#### Records shown:
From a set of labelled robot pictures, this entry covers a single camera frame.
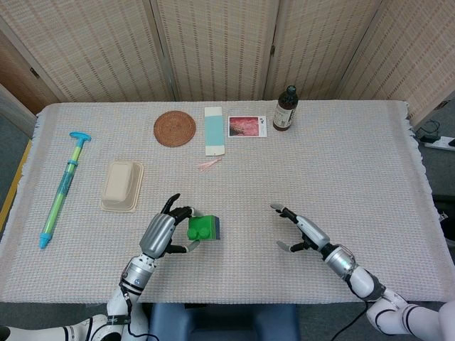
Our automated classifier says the woven folding screen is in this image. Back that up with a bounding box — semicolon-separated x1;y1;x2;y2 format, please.
0;0;455;125

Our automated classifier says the pale woven tablecloth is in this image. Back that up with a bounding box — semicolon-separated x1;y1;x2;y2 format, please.
0;100;445;305

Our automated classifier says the round woven rattan coaster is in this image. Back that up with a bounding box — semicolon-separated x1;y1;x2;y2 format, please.
153;110;197;147

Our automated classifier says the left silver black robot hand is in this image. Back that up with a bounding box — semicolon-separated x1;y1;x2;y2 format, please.
138;193;203;259

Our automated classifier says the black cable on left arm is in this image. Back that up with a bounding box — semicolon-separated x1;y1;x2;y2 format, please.
119;273;150;337

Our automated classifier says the white power strip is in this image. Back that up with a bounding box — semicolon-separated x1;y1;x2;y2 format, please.
424;136;455;151

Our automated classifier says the green toy block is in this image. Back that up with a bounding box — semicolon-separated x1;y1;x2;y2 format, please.
187;215;218;242

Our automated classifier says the beige lidded food container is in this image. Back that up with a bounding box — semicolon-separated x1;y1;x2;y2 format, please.
100;161;145;213

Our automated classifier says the black power adapter with cable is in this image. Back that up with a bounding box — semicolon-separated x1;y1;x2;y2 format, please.
415;120;442;141

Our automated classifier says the black floor equipment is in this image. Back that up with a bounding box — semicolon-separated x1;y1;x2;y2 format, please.
432;194;455;246

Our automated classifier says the postcard with red picture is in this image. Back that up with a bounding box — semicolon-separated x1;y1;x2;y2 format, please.
227;115;268;138

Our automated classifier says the blue green toy water pump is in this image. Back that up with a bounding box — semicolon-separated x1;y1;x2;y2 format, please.
38;131;92;250

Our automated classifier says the white blue bookmark pink tassel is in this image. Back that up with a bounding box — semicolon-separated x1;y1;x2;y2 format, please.
198;106;228;173

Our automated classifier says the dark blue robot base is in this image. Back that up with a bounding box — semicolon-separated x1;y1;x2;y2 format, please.
147;302;301;341

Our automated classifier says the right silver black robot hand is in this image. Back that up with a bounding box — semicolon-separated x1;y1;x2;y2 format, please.
269;202;333;254

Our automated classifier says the dark bottle with white label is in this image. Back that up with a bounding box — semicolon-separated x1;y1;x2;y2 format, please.
272;85;299;132

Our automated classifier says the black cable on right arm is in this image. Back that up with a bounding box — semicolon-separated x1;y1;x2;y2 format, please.
332;308;369;341

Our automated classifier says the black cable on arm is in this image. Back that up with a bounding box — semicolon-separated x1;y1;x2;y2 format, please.
119;273;150;337
332;308;369;341

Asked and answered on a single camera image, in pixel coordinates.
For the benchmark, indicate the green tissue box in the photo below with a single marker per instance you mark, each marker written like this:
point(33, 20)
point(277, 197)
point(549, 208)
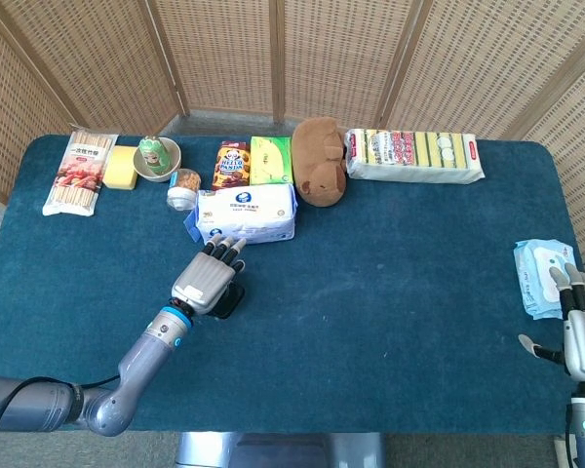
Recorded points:
point(270, 161)

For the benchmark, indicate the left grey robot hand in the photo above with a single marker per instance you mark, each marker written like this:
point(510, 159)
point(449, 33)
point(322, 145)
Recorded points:
point(202, 283)

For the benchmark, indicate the yellow scouring sponge multipack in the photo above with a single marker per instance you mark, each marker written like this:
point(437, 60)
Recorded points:
point(414, 156)

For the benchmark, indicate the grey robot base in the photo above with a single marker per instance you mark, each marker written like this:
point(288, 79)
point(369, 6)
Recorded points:
point(273, 451)

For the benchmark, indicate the Hello Panda biscuit box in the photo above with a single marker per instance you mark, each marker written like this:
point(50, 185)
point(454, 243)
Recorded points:
point(231, 166)

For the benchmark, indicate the red white food packet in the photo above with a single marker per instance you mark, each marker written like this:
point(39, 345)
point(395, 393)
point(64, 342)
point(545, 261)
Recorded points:
point(80, 170)

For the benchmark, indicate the white ceramic bowl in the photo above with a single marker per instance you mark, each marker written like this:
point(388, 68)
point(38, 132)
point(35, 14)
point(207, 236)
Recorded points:
point(175, 151)

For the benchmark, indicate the blue table cloth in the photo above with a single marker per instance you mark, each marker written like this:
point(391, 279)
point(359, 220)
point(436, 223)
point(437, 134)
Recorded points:
point(370, 292)

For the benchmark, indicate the white blue tissue pack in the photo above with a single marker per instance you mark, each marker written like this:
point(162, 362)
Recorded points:
point(248, 214)

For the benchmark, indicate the green nesting doll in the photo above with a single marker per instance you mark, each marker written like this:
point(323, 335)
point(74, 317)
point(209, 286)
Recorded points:
point(153, 156)

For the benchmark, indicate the yellow green sponge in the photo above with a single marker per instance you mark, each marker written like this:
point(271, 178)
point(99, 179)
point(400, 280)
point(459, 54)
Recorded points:
point(119, 168)

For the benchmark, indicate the rattan folding screen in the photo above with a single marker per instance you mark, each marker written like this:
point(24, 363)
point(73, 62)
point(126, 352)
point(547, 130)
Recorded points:
point(322, 49)

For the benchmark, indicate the brown capybara plush toy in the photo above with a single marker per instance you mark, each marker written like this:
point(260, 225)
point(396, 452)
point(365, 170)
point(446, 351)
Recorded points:
point(319, 166)

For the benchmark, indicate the light blue wet wipes pack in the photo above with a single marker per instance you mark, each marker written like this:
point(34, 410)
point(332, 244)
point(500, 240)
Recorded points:
point(531, 278)

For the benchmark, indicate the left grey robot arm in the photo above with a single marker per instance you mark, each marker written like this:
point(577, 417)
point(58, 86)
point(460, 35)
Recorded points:
point(141, 356)

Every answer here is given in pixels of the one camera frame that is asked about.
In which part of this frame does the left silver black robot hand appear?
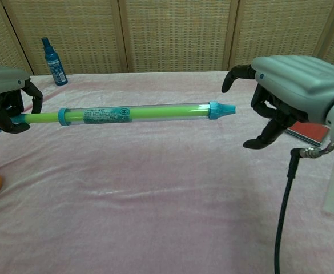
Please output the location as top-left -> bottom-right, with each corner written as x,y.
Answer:
0,64 -> 44,134

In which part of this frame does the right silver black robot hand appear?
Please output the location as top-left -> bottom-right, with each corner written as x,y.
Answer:
221,55 -> 334,150

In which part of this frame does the green water pump toy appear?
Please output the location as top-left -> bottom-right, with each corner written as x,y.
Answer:
0,101 -> 238,141

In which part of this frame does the red ink stamp pad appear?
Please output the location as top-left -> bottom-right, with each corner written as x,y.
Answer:
285,121 -> 332,148

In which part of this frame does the blue spray bottle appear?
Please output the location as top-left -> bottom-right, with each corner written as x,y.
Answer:
41,37 -> 69,86

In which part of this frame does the pink plush table cloth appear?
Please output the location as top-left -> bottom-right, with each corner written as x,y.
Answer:
0,70 -> 334,274

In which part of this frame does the black right hand cable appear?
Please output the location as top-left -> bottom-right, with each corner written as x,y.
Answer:
273,147 -> 334,274

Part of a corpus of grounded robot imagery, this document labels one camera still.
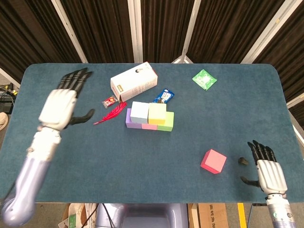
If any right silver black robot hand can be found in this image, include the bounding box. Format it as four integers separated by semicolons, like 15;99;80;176
240;140;288;196

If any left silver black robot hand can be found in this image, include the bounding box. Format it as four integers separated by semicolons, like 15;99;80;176
38;67;96;131

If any red foam cube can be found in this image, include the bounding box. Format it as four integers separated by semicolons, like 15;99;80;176
200;149;227;176

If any purple foam cube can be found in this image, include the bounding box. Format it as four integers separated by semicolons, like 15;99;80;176
125;108;143;130

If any light blue foam cube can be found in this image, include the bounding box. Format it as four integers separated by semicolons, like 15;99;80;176
130;101;150;125

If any yellow foam cube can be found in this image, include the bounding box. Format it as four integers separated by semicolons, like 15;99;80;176
147;103;167;126

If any green foam cube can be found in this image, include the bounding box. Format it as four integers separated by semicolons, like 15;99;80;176
157;111;175;132

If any small red candy packet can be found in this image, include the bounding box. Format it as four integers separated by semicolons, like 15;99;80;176
102;95;118;109

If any black electronics box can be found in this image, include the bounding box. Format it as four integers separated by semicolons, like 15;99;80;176
0;94;15;114

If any red feather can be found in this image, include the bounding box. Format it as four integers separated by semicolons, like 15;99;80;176
93;101;128;126

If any straw hat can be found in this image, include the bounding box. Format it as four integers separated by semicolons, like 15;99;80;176
0;112;10;131

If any brown cardboard box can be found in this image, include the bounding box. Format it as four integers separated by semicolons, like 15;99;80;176
187;203;229;228

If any white cardboard carton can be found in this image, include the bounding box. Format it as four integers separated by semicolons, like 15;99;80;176
110;61;159;103

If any teal table cloth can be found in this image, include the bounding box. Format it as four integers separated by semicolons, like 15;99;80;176
0;63;304;204

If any dark brown curtain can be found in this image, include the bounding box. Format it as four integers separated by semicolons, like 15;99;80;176
0;0;304;103

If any blue cookie packet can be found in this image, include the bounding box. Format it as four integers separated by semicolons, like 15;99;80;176
151;88;175;105

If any white paper bag green print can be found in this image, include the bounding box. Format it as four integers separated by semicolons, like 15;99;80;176
58;203;98;228

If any green sachet packet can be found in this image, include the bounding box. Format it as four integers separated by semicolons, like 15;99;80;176
191;69;218;92

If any blue-grey robot torso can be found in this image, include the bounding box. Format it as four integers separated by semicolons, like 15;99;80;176
95;203;190;228

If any white frame pole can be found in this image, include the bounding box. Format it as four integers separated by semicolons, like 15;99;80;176
171;0;202;64
240;0;292;64
127;0;143;64
51;0;88;64

#### Problem description:
Using the material above, tally the lines that hold the string "appear". Reply with the number alone.

#### Result of the exercise:
7